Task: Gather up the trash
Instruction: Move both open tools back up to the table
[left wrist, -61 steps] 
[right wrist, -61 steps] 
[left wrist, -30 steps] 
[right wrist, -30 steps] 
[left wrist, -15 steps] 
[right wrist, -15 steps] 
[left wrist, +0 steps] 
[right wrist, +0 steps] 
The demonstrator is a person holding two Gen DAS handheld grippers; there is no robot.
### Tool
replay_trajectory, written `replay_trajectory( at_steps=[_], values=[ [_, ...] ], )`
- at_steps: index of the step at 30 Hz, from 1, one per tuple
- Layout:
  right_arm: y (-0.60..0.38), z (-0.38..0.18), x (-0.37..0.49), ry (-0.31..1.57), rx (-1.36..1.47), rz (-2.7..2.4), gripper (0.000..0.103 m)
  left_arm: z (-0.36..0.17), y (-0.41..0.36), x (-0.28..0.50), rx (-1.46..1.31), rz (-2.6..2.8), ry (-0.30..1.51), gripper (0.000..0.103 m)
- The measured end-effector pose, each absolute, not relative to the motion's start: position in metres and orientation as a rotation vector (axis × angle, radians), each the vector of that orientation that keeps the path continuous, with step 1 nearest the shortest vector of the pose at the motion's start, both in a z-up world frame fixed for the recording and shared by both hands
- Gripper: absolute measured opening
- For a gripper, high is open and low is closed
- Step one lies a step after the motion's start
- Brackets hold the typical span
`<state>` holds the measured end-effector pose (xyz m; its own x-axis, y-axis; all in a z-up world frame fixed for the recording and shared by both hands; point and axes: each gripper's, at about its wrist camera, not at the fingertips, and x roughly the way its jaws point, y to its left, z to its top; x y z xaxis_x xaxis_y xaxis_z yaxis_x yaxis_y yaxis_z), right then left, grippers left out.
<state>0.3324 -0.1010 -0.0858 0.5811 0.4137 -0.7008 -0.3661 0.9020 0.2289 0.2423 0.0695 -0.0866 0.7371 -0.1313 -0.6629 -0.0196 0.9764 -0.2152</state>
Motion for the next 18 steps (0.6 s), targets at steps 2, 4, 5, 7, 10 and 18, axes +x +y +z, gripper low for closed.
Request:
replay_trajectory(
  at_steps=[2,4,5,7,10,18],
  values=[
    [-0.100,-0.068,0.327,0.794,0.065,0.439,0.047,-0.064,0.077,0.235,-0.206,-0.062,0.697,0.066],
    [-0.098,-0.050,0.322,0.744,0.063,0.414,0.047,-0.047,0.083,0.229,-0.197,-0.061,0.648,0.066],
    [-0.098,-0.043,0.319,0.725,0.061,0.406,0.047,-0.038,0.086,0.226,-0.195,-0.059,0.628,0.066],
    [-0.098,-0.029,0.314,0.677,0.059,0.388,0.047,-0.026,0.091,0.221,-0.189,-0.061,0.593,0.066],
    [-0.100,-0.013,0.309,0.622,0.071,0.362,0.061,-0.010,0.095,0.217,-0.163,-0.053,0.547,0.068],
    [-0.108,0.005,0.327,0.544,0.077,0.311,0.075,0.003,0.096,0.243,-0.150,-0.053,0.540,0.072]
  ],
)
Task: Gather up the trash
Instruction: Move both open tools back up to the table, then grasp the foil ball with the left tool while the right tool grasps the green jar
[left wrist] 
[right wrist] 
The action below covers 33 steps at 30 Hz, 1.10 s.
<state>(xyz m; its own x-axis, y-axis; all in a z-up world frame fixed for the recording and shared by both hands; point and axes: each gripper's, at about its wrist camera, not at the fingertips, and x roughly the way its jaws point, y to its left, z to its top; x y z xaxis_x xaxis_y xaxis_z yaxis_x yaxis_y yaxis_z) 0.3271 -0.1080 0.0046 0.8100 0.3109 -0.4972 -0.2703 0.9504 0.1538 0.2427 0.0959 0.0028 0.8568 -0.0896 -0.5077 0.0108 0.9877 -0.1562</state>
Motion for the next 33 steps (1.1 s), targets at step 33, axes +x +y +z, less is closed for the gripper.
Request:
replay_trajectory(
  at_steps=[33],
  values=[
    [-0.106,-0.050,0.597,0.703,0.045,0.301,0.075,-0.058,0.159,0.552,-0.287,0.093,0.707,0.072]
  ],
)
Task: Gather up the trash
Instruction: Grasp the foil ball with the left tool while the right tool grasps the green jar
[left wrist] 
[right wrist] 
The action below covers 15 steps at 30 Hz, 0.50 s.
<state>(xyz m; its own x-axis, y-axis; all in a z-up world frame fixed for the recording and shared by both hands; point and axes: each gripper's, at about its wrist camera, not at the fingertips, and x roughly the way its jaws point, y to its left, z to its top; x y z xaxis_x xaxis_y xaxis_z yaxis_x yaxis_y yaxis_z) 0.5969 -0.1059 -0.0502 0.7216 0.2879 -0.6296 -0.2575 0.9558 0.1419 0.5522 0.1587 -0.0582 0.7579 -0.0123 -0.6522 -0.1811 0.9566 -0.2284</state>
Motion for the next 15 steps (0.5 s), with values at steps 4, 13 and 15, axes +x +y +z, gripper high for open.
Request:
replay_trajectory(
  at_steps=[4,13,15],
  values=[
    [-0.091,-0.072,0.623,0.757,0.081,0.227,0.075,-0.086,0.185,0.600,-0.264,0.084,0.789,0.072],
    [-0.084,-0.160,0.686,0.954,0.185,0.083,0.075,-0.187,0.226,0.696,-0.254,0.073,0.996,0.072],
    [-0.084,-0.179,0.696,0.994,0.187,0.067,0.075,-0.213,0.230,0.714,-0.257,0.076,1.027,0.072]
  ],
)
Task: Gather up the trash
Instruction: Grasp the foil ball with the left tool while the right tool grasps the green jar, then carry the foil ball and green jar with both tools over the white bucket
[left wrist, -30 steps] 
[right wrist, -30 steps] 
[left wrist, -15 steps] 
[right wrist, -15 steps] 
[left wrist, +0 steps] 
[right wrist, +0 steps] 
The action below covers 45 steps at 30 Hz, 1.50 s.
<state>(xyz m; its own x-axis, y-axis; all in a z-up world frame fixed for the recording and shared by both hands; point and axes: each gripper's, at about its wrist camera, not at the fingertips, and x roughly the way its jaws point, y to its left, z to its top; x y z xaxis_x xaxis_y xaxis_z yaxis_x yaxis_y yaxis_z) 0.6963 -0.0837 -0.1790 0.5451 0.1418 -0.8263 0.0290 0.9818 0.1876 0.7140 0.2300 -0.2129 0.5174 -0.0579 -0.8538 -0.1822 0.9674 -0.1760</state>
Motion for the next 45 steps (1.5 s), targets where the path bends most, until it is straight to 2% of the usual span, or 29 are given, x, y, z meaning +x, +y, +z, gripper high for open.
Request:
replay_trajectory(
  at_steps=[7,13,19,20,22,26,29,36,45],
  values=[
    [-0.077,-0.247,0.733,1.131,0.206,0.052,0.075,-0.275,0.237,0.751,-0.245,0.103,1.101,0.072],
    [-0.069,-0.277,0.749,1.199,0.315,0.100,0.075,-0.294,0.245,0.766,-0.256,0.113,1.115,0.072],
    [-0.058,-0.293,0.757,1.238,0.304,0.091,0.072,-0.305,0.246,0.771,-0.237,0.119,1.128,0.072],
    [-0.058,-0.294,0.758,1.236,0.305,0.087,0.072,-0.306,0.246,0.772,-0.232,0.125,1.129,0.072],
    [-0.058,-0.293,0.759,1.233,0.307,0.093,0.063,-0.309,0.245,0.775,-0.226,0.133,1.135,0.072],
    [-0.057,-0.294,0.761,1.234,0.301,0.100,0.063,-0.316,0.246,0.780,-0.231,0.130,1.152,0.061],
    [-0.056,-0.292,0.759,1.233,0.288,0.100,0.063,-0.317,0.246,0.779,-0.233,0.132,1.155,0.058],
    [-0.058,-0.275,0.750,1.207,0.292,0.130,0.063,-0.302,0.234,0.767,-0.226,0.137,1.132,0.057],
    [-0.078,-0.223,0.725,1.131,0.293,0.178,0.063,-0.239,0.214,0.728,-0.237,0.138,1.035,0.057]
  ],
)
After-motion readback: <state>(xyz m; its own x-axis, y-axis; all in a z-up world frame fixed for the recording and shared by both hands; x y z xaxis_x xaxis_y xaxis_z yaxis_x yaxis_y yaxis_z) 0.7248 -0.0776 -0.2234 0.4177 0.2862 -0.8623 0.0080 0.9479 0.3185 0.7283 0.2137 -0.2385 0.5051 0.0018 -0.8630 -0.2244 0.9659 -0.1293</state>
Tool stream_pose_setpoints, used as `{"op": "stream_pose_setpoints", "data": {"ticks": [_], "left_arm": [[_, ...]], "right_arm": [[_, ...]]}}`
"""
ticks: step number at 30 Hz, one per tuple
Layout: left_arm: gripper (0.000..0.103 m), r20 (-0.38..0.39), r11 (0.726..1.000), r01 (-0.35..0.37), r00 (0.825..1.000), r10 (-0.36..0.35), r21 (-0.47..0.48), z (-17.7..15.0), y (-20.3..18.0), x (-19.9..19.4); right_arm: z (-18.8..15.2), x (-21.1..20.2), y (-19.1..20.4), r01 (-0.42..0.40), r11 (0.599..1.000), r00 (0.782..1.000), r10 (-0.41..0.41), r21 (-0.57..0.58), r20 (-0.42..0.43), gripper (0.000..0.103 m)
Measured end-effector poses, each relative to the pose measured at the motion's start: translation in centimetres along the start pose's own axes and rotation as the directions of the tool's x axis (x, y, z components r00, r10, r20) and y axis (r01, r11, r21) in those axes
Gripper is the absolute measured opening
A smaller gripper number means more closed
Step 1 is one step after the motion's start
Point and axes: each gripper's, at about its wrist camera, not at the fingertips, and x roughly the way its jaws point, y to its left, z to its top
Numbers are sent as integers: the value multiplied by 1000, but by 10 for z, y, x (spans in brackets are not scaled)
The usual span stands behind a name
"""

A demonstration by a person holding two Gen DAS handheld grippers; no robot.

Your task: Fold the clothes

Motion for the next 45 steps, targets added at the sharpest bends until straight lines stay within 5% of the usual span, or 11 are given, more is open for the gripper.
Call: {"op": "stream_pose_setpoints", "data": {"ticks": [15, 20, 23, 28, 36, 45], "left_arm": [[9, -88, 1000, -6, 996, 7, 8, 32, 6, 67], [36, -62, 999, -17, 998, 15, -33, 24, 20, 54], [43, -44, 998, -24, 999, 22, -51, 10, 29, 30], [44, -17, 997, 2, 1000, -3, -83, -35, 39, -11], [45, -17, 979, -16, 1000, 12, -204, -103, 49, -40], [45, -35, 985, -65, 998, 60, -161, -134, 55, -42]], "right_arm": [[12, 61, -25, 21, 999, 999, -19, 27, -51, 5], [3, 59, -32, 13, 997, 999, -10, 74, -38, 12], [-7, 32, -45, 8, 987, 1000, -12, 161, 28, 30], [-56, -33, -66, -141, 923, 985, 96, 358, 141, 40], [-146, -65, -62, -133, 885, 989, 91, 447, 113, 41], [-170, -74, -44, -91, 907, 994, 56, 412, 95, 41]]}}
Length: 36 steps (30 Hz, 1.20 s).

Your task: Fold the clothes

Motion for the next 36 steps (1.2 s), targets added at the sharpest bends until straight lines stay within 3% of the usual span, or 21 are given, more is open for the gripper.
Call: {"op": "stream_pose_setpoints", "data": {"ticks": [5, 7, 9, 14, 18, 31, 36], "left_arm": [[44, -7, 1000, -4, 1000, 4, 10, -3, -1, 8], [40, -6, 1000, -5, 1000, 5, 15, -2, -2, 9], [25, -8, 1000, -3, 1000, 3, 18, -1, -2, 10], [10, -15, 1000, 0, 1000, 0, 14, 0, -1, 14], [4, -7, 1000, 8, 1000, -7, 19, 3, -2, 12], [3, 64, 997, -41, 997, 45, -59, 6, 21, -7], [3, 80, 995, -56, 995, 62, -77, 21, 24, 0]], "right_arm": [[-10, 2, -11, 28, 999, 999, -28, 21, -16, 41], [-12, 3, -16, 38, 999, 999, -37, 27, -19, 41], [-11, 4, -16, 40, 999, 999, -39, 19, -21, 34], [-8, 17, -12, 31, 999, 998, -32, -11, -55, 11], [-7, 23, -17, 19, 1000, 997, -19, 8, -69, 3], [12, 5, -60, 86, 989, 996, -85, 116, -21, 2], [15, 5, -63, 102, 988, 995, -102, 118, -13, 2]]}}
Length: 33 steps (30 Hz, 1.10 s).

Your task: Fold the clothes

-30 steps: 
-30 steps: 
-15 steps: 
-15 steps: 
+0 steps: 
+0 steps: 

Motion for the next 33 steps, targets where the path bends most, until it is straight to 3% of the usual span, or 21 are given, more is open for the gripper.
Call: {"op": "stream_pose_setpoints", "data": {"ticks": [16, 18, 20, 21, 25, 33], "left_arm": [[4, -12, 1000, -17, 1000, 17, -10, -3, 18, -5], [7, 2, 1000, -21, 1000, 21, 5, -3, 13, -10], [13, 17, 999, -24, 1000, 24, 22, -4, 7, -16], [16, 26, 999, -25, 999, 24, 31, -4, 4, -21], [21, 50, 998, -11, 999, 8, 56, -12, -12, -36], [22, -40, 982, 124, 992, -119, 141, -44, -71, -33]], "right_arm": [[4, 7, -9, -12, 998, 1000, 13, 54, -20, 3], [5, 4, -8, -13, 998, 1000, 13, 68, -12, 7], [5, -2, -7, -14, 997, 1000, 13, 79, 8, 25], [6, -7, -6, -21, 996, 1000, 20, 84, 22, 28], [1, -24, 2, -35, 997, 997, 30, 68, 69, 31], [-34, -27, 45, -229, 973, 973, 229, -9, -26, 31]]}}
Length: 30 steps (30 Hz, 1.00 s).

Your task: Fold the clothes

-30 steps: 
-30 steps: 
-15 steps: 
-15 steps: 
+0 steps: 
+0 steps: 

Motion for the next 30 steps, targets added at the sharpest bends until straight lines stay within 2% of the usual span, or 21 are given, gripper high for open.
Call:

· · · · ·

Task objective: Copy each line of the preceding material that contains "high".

Exercise answer:
- For a gripper, high is open and low is closed
Motion for the next 15 steps (0.5 s), with values at steps 4, 13 and 15, axes +x +y +z, gripper high for open.
Motion for the next 45 steps (1.5 s), targets where the path bends most, until it is straight to 2% of the usual span, or 29 are given, x, y, z meaning +x, +y, +z, gripper high for open.
Motion for the next 30 steps, targets added at the sharpest bends until straight lines stay within 2% of the usual span, or 21 are given, gripper high for open.

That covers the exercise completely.